▶ [WORK TO COMPLETE] Print, word for word, every line from the beginning of the listing up to and including the line with "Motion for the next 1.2". Pictures are to be excluded.

* * *

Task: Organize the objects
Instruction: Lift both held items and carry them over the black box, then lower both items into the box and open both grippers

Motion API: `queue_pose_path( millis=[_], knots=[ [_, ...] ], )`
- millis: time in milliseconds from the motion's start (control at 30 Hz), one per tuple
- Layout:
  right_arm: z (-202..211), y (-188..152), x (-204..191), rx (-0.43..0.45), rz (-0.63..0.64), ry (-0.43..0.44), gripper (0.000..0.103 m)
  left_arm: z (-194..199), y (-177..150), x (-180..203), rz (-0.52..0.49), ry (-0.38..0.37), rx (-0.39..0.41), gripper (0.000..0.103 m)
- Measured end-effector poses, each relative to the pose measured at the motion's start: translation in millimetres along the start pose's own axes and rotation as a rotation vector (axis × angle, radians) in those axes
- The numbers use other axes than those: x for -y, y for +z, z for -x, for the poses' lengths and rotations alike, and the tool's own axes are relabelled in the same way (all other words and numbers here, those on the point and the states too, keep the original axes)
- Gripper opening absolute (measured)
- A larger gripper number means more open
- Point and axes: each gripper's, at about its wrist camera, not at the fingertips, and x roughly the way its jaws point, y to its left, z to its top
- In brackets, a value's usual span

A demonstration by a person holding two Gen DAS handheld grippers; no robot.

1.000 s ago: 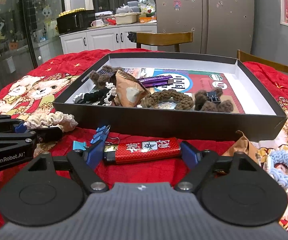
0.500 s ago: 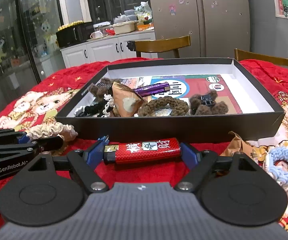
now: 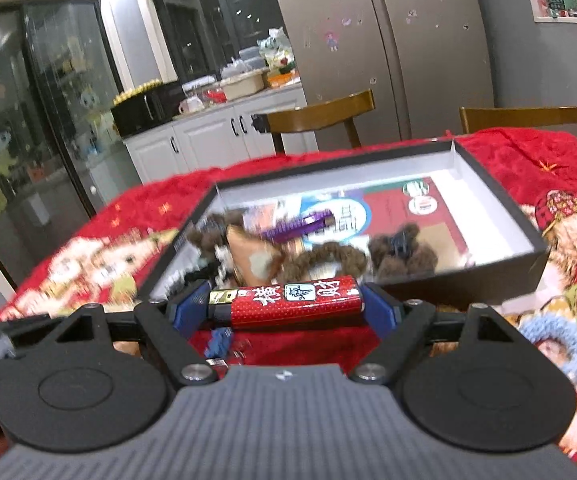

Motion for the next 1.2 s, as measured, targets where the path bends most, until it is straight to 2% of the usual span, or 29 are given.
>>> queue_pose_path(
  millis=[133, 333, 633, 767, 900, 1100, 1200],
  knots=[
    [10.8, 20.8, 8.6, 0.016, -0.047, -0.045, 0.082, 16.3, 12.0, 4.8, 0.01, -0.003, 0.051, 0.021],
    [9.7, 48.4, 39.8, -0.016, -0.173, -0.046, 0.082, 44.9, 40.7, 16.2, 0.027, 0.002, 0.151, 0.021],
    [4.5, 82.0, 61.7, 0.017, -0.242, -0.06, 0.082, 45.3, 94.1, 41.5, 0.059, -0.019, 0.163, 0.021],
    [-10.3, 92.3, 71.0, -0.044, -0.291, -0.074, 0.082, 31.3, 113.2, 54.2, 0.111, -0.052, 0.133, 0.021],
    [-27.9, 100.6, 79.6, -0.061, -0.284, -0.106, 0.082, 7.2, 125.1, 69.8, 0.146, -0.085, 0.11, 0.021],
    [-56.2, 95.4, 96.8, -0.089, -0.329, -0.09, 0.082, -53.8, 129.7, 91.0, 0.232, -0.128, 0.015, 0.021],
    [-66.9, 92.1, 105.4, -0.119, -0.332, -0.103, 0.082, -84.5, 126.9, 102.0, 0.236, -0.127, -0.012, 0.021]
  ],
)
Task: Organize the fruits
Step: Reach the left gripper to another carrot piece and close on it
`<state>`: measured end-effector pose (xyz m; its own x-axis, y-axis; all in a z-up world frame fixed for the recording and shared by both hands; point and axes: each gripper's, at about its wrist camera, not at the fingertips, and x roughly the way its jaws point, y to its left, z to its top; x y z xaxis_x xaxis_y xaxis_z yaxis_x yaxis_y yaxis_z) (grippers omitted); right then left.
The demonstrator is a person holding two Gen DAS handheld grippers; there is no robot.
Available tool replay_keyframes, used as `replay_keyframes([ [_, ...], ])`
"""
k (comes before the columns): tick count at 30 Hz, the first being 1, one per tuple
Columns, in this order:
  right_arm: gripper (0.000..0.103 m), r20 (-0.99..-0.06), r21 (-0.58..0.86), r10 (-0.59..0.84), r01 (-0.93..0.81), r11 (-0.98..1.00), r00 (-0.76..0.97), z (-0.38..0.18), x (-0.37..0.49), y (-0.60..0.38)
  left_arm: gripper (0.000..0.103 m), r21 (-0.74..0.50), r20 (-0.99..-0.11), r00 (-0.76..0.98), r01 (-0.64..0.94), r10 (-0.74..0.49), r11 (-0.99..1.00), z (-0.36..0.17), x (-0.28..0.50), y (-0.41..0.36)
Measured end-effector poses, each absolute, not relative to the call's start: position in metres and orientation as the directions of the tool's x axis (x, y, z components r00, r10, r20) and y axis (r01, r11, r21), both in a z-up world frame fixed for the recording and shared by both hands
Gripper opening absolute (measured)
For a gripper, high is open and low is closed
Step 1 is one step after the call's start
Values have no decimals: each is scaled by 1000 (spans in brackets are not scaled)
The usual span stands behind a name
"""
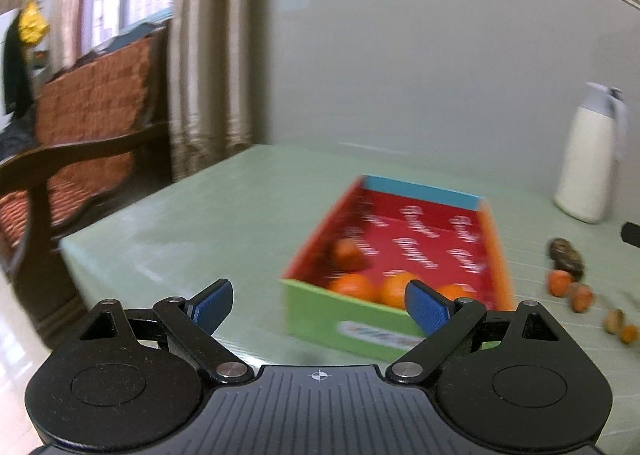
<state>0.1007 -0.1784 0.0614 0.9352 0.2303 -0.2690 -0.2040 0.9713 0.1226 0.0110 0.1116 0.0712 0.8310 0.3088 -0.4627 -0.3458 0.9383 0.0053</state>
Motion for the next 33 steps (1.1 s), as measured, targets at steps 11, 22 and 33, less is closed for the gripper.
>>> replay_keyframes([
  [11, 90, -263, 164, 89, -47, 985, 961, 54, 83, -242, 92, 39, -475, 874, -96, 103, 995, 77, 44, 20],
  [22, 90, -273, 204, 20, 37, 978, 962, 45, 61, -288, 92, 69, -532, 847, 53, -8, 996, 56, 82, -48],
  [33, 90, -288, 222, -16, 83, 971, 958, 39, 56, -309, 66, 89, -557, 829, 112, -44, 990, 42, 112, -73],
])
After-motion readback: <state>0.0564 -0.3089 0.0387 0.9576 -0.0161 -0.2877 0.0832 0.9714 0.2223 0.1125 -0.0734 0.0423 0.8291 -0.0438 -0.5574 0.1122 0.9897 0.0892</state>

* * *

▶ [RESULT FOR THIS EXERCISE]
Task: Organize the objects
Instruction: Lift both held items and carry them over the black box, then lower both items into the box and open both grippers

Motion API: `queue_pose_path( millis=[_], knots=[ [_, ...] ], )`
- millis: time in milliseconds from the motion's start (control at 30 Hz), one per tuple
- Layout:
  right_arm: z (-202..211), y (-188..152), x (-204..191), rx (-0.43..0.45), rz (-0.63..0.64), ry (-0.43..0.44), gripper (0.000..0.103 m)
  left_arm: z (-194..199), y (-177..150), x (-180..203), rz (-0.52..0.49), ry (-0.38..0.37), rx (-0.39..0.41), gripper (0.000..0.103 m)
- Measured end-effector poses, each relative to the pose measured at the motion's start: translation in millimetres along the start pose's own axes and rotation as a rotation vector (axis × angle, radians) in those axes
- The numbers use other axes than those: x for -y, y for +z, z for -x, for the poses' lengths and rotations alike, and the tool's own axes are relabelled in the same way (all other words and numbers here, those on the point and the states too, keep the original axes)
- Gripper opening absolute (measured)
- A larger gripper number means more open
- Point and axes: each gripper's, at about its wrist camera, not at the fingertips, and x roughly the way its jaws point, y to its left, z to its top
- In brackets, a value's usual span

A demonstration by a person holding two Gen DAS handheld grippers; no robot.

1.000 s ago: 
0.500 s ago: 
now: 

Motion for the next 1.2 s, as measured, targets where the path bends most, until it is straight to 2% of the usual span, or 29 are given.

Work on the answer is now done.